Nada mais será igual. Não vou ficar sentada assistindo ao fim do mundo quando tenho energia, imaginação e coragem para tentar ganhar um futuro para todas nós. Se algo me acontecer, saiba que eu aprendi contigo e que tenho e sempre tive a cabeça no lugar certo. Neste tempo, ter a cabeça no lugar certo e não ser radical é impossível. E se inventarem mentiras sobre mim, nunca se esqueça que eu nunca faria nada contra pessoas inocentes. 

Espero que saiba que pensarei em ti e na mãe, além do António e do Alex, enquanto estiver fora. Tudo o que fizer farei pensando em vocês. 

Um grande beijo, Marta.

Pai, destrói esta carta depois de ler.

                        (Ilustração: Nuno Saraiva)

A Lia e o António entretanto voltaram para casa. A Lia me chamou e fui conversar com ela na cozinha, para lhe contar também da descoberta da carta da minha mãe. Ela tinha ido buscar detergente e azeite na bicicleta elétrica e colocou os frascos de plástico grosso em cima da mesa. Há menos azeite disponível, a recarga foi de apenas dois litros, quando normalmente era de cinco. Uma nova praga está afetando as oliveiras. Como a Lia não tinha levado outros frascos recarregáveis, não pôde trazer o restante em óleo de cozinha. As recargas de detergentes para a máquina da louça e para lavar o chão, no entanto, tinham vindo.

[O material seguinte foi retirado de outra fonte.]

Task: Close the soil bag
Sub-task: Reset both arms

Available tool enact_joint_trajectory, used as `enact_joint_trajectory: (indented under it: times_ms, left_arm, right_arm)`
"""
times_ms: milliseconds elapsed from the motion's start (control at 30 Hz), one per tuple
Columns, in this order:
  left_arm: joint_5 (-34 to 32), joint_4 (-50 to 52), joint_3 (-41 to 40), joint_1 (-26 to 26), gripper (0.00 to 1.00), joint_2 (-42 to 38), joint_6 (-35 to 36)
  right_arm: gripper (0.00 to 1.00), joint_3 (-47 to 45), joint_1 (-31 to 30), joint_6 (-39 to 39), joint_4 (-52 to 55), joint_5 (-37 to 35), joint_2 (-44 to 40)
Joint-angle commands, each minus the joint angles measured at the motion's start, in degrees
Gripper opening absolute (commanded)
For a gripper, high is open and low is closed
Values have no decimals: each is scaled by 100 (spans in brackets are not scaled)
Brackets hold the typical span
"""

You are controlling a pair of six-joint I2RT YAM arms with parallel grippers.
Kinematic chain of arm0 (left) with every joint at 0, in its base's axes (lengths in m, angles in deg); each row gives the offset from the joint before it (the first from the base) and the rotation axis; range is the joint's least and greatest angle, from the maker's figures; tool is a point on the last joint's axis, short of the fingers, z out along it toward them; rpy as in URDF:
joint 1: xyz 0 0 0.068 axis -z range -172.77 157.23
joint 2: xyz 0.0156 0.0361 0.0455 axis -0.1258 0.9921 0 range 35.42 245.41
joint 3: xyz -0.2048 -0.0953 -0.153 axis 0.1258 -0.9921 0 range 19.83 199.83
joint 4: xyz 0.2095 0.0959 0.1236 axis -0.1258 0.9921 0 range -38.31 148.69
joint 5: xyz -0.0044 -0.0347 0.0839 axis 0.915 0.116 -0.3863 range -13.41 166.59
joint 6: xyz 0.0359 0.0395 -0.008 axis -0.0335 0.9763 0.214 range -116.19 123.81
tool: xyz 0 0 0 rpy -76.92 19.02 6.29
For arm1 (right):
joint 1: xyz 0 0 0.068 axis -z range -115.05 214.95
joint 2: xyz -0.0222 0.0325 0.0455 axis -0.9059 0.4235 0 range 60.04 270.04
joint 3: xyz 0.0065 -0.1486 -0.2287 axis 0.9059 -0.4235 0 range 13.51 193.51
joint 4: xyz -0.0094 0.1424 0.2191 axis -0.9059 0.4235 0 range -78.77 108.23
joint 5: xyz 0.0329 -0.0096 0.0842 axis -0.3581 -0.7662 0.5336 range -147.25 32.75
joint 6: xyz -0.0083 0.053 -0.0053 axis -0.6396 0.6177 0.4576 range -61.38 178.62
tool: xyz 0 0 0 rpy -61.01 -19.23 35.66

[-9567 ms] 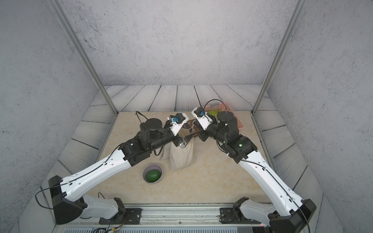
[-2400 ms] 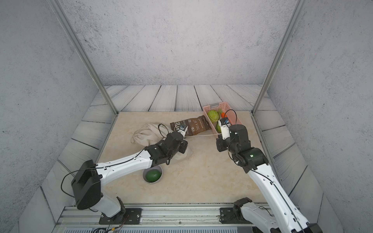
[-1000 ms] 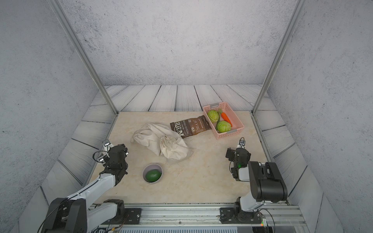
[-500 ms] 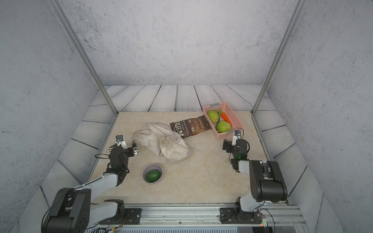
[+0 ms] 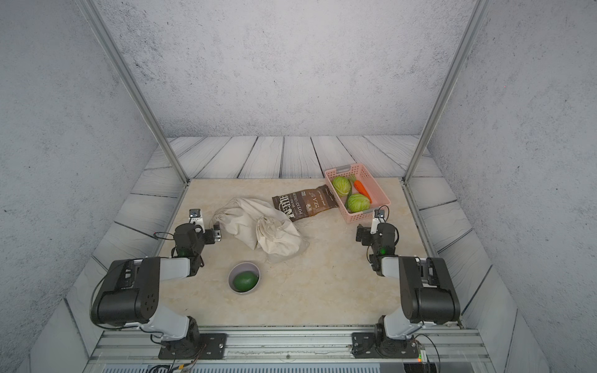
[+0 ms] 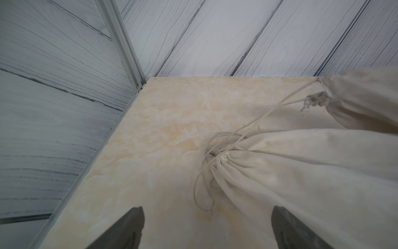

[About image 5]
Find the beige drawstring soil bag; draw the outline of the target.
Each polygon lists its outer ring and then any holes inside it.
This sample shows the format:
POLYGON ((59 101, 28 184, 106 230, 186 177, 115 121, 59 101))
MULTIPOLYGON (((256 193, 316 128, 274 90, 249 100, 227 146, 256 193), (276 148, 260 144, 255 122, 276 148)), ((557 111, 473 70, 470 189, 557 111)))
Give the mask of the beige drawstring soil bag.
POLYGON ((289 220, 261 217, 257 220, 256 235, 258 246, 272 264, 292 259, 309 247, 308 241, 289 220))

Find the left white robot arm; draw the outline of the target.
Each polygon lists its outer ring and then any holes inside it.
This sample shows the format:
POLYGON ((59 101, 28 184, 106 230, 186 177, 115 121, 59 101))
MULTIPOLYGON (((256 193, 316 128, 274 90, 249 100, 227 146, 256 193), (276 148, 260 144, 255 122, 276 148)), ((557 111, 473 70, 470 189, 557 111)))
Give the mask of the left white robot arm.
POLYGON ((195 321, 160 304, 160 284, 193 277, 205 265, 206 245, 221 240, 218 223, 203 228, 188 222, 175 228, 171 257, 116 260, 93 291, 90 319, 102 329, 134 329, 156 334, 163 343, 192 340, 195 321))

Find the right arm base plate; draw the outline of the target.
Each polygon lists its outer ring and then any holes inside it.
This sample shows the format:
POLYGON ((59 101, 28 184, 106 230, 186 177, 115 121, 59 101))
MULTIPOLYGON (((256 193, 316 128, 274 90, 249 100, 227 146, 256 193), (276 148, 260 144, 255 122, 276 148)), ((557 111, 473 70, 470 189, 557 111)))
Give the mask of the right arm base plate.
POLYGON ((392 340, 370 333, 351 334, 351 354, 355 358, 382 358, 382 359, 419 359, 419 350, 416 343, 406 340, 392 340))

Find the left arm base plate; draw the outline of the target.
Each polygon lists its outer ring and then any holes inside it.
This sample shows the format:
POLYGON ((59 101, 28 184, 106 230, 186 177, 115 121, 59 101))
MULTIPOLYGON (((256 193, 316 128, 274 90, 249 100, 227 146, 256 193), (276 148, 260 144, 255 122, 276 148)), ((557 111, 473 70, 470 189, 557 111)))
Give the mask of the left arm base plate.
POLYGON ((190 334, 181 340, 161 342, 160 360, 222 360, 227 334, 190 334))

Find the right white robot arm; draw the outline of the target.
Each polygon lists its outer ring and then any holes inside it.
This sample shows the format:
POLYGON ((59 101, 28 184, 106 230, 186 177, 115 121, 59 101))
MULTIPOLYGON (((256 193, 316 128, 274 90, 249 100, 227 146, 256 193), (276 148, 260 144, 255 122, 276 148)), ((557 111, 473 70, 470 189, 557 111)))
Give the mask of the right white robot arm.
POLYGON ((367 248, 373 271, 400 283, 400 308, 380 317, 376 343, 407 341, 425 326, 456 322, 461 307, 446 261, 440 257, 399 255, 397 228, 390 223, 359 225, 355 240, 367 248))

Me lembrei que as primeiras leis contra a produção de materiais de plástico e papel descartável também vinham do “Ano 1.8”, quando os sistemas de venda tiveram todos de mudar. Lembro-me bem da grande transformação que foi passarmos a ter sempre de levar conosco tudo o que precisávamos para trazer para casa o que precisávamos: fossem garrafas de vidro, garrafas de plástico grosso, sacos de palha ou de pano. Eu era adolescente. No início foi muito confuso, e muitas vezes tínhamos de voltar pra casa para ir buscar algo onde transportar as coisas, mas com o tempo nos habituamos. Agora planejamos sempre o que vamos buscar antes, e sabemos exatamente o que levar (o que não quer dizer que haja sempre o que queremos). Cozinhei soja frita com arroz para o jantar e fomos nos deitar sob a rede mosquiteira, enquanto eu relia a carta da minha mãe. 

'42 ‘42 é uma série de ficção científica escrita por João Camargo, pesquisador de mudanças climáticas e militante do movimento por justiça climática, e ilustrada pelo cartunista, pintor e ilustrador Nuno Saraiva. “’42 começa no fim. O futuro em que se conseguiram travar os piores cenários de mudanças climáticas começa na Lisboa de 2042, uma cidade muito transformada em quase tudo: transportes, energia, alimentação, água, lixo, o Rio Tejo e a comunidade. Em vez do exercício linear da  construção de uma descrição limpa, higiênica, contada apenas pelo lado vencedor e com poucas contradições, desde ‘a’ até ‘b’, em ’42 vamos ter  retratos do que aconteceu em Lisboa e em cidades por todo o mundo, testemunhos, notícias, documentos dos anos loucos em que quase tudo mudou. Guerras, migrações em massa, traições, episódios trágicos e  heróicos, revoluções, transformações, um pouco de tudo aconteceu para chegarmos a 2042 e haver novamente esperança no futuro.”